HOUSEHOLDS who will enjoy the P20 per kilo rice have taxpayers to thank for the cheaper cost of the staple, according to Ibon Foundation Inc.
In a statement, Ibon explained that bringing down the cost of rice to P20 per kilo from the prevailing cost of P45 per kilo will be made possible by the subsidy to be extended by national government and local government units.
Ibon noted that the P45 per kilo price of rice was obtained from the Philippine Statistics Authority (PSA), much higher than the P32 to P33 per kilo estimate of the Department of Agriculture (DA).
“The price difference, according to the agriculture secretary, will be shouldered by the national government and local government units,” Ibon said.

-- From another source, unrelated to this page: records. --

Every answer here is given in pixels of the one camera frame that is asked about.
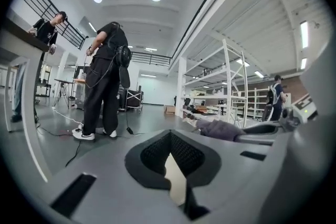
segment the black railing
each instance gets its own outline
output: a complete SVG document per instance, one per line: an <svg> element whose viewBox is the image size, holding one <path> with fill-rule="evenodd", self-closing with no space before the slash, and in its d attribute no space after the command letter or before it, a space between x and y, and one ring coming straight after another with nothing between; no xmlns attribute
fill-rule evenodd
<svg viewBox="0 0 336 224"><path fill-rule="evenodd" d="M59 10L51 0L24 0L41 18L51 20ZM78 49L81 49L85 37L69 22L64 22L56 26L58 34L66 38Z"/></svg>
<svg viewBox="0 0 336 224"><path fill-rule="evenodd" d="M146 54L144 52L132 52L133 62L147 63L149 65L168 67L171 59L172 58L168 56Z"/></svg>

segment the man
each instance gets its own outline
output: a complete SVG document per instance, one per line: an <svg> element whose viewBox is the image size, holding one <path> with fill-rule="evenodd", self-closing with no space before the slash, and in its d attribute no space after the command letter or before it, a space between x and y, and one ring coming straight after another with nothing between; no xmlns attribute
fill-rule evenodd
<svg viewBox="0 0 336 224"><path fill-rule="evenodd" d="M104 134L112 139L117 137L119 68L114 63L115 50L119 46L128 45L125 33L120 25L111 22L97 31L97 37L87 50L90 56L100 46L94 55L86 75L84 126L72 131L78 140L93 141L99 119L102 101Z"/></svg>
<svg viewBox="0 0 336 224"><path fill-rule="evenodd" d="M43 43L49 45L49 53L54 54L56 50L56 39L57 39L57 30L56 25L59 25L63 23L65 20L67 20L67 14L65 12L59 12L56 14L55 18L52 20L44 20L40 19L36 22L36 24L33 25L31 29L28 30L28 32L32 35L34 35L37 39L42 41ZM35 90L34 90L34 99L36 94L36 88L37 88L37 82L40 75L40 70L43 64L44 59L44 52L41 55L41 59L38 65L37 74L36 74L36 82L35 82ZM19 69L17 71L16 76L16 90L15 90L15 96L14 96L14 113L11 118L12 122L19 122L22 120L21 116L21 98L22 98L22 84L23 84L23 76L25 73L26 65L20 65ZM35 116L35 123L37 123L38 117L36 114L36 110L34 108L34 116Z"/></svg>
<svg viewBox="0 0 336 224"><path fill-rule="evenodd" d="M286 96L283 93L283 89L281 86L281 76L280 75L276 75L274 77L274 81L275 83L272 85L272 87L275 88L276 90L276 94L277 94L277 103L273 105L273 114L272 114L272 118L271 121L278 121L280 119L281 116L281 112L282 112L282 103L286 102Z"/></svg>

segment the baseball cap
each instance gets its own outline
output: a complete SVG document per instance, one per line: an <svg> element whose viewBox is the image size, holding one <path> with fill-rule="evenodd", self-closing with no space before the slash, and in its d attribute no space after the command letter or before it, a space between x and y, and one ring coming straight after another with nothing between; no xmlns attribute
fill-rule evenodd
<svg viewBox="0 0 336 224"><path fill-rule="evenodd" d="M64 22L64 21L68 21L68 16L67 16L67 14L66 14L65 12L59 12L58 14L62 15L62 17L63 17L63 22Z"/></svg>
<svg viewBox="0 0 336 224"><path fill-rule="evenodd" d="M278 81L279 79L282 79L280 75L275 75L274 81Z"/></svg>

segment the black slot
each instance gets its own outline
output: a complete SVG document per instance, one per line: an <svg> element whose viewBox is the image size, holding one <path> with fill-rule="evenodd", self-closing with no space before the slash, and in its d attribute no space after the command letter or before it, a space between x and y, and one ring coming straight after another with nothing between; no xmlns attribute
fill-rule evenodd
<svg viewBox="0 0 336 224"><path fill-rule="evenodd" d="M243 151L240 155L251 159L256 159L258 161L263 161L266 158L265 154L259 154L250 151Z"/></svg>
<svg viewBox="0 0 336 224"><path fill-rule="evenodd" d="M70 217L85 194L91 188L96 178L91 175L81 174L72 184L51 204L52 209L56 210L65 217Z"/></svg>

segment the gray floor
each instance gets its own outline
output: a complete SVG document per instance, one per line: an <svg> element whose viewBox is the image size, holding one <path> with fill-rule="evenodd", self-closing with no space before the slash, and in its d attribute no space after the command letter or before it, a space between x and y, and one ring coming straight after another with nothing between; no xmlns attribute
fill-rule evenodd
<svg viewBox="0 0 336 224"><path fill-rule="evenodd" d="M16 123L15 131L8 133L4 121L3 107L3 91L0 93L0 143L1 151L6 163L9 165L11 172L24 186L31 191L37 191L43 184L33 160L30 156L28 146L23 133L22 123ZM71 132L72 129L78 126L78 123L66 119L57 114L51 108L53 105L52 98L39 98L40 104L36 106L37 114L41 127L45 128L53 134L64 134ZM81 122L83 111L69 109L65 105L65 101L61 100L56 106L56 110L68 118L72 118ZM174 115L163 113L162 106L144 105L142 113L127 112L128 122L134 133L146 133L164 129L183 129L192 131L193 127L181 118ZM126 131L126 114L120 112L118 115L119 126L117 135L121 136L118 139L128 139L132 136ZM78 142L72 136L55 137L48 134L41 128L38 128L38 137L41 148L44 152L46 162L52 174L57 173L64 168L65 164L74 156ZM96 142L81 143L77 158L81 157L86 152L113 143L113 140L106 136L96 134Z"/></svg>

Ibon Foundation Executive Director Sonny Africa told BusinessMirror that about 85 percent of national and local government funds are financed through tax collection.
“The program set to be launched in the Visayas will sell at most 10 kilos per week per indigent or low-income family. The budget for the program is estimated at P3.5-4.5 billion,” it added.
Ibon stressed that this latest rice program was merely a stop-gap measure and that the real solution is to increase rice production.
This can only happen if the national government and LGUs provide protection and subsidies for small farmers and the agriculture sector in general.
“It is just like all the other cynically superficial and tokenistic measures it has been rolling out—maximum suggested retail price, Kadiwa program, food stamps, and declaring a food security emergency,” Ibon said.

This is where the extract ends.